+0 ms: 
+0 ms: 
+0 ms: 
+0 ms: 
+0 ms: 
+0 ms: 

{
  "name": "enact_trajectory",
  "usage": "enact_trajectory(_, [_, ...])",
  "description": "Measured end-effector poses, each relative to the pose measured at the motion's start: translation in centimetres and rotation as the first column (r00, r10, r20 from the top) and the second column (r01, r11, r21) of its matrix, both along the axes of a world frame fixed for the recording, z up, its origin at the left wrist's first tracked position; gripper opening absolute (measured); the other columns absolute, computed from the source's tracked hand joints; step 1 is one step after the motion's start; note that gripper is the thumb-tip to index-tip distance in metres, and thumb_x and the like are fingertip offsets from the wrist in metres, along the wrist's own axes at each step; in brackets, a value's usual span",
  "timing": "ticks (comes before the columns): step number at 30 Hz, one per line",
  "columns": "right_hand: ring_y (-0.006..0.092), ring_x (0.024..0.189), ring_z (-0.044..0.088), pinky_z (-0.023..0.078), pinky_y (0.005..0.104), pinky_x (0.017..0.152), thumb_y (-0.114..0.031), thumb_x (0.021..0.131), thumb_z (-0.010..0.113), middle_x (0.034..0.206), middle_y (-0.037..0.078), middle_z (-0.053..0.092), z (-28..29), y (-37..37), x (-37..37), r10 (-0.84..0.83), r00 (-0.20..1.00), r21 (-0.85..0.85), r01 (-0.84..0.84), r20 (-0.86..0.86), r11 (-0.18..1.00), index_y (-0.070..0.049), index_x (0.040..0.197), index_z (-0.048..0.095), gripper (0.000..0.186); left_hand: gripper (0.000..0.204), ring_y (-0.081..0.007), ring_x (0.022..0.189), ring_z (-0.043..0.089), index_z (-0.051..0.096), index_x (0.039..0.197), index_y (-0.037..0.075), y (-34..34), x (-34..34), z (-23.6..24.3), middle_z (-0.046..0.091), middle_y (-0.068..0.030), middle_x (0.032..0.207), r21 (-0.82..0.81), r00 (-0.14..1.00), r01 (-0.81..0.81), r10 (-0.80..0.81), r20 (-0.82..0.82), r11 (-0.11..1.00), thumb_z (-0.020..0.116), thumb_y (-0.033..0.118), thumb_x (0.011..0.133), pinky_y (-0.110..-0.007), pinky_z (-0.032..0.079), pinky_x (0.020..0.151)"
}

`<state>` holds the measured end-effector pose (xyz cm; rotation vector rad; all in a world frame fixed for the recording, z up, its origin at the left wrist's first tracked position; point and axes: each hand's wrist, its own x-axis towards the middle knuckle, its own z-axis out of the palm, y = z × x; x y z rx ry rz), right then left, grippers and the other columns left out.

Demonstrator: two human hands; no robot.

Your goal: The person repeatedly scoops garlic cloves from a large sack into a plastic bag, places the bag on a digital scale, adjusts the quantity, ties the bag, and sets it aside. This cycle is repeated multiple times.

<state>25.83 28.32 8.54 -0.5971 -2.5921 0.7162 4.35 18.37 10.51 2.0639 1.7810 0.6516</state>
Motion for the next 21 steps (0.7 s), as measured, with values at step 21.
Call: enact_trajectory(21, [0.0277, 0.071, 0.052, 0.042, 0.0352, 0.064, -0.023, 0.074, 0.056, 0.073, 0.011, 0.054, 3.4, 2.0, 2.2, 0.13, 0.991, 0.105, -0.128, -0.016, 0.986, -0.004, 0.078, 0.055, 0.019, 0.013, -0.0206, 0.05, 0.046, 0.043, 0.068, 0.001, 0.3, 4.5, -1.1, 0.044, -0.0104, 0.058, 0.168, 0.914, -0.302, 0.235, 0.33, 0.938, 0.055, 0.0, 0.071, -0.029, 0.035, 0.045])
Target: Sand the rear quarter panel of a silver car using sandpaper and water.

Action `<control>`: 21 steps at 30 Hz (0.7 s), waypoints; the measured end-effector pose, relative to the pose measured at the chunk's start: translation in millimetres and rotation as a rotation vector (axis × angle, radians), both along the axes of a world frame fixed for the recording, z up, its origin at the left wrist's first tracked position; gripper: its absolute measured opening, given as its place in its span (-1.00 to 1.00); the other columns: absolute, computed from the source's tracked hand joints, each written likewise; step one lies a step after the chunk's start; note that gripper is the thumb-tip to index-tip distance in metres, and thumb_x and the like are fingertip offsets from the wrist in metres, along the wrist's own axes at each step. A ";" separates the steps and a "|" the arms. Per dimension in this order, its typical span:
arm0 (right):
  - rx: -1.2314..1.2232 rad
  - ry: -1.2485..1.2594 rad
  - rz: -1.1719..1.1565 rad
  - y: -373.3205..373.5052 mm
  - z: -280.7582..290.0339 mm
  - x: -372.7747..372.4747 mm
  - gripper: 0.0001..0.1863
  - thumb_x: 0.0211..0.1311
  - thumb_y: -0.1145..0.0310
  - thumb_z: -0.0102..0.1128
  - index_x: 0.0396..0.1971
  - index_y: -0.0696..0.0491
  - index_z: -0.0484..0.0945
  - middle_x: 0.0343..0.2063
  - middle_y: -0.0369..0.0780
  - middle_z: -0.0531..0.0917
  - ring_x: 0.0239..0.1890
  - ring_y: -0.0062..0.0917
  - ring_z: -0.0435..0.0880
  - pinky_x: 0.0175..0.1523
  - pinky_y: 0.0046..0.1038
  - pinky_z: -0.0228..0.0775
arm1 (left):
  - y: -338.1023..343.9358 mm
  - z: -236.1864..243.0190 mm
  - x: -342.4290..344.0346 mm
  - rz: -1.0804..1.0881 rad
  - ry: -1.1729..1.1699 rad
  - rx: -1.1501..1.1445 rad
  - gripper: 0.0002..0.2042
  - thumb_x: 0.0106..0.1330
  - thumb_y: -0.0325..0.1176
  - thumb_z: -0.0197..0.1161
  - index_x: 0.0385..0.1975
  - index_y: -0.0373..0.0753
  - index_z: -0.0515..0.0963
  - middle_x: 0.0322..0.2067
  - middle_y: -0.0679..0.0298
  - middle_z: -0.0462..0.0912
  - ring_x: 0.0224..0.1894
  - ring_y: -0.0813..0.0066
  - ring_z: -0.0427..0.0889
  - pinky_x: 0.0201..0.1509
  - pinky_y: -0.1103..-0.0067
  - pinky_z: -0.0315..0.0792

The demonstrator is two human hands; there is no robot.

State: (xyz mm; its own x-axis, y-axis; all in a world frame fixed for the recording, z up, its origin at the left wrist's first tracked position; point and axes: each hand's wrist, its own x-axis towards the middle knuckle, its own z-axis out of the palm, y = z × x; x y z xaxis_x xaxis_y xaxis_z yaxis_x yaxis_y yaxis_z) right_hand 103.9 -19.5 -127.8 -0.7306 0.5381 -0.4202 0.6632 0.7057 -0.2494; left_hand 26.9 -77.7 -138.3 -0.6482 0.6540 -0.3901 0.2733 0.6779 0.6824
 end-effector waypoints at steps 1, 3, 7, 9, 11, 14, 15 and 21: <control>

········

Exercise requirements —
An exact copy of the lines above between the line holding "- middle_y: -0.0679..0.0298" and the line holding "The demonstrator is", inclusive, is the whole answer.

Answer to the problem —
  - middle_y: -0.0679..0.0298
  - middle_z: -0.0462..0.0912
  - ring_x: 0.0224..0.1894
  - ring_y: -0.0813..0.0066
  - ring_z: -0.0427..0.0889
  - pinky_x: 0.0201..0.1509
  - pinky_y: -0.1103..-0.0067
  - pinky_z: -0.0315..0.0792

The demonstrator is two human hands; there is no robot.

The full output has been given.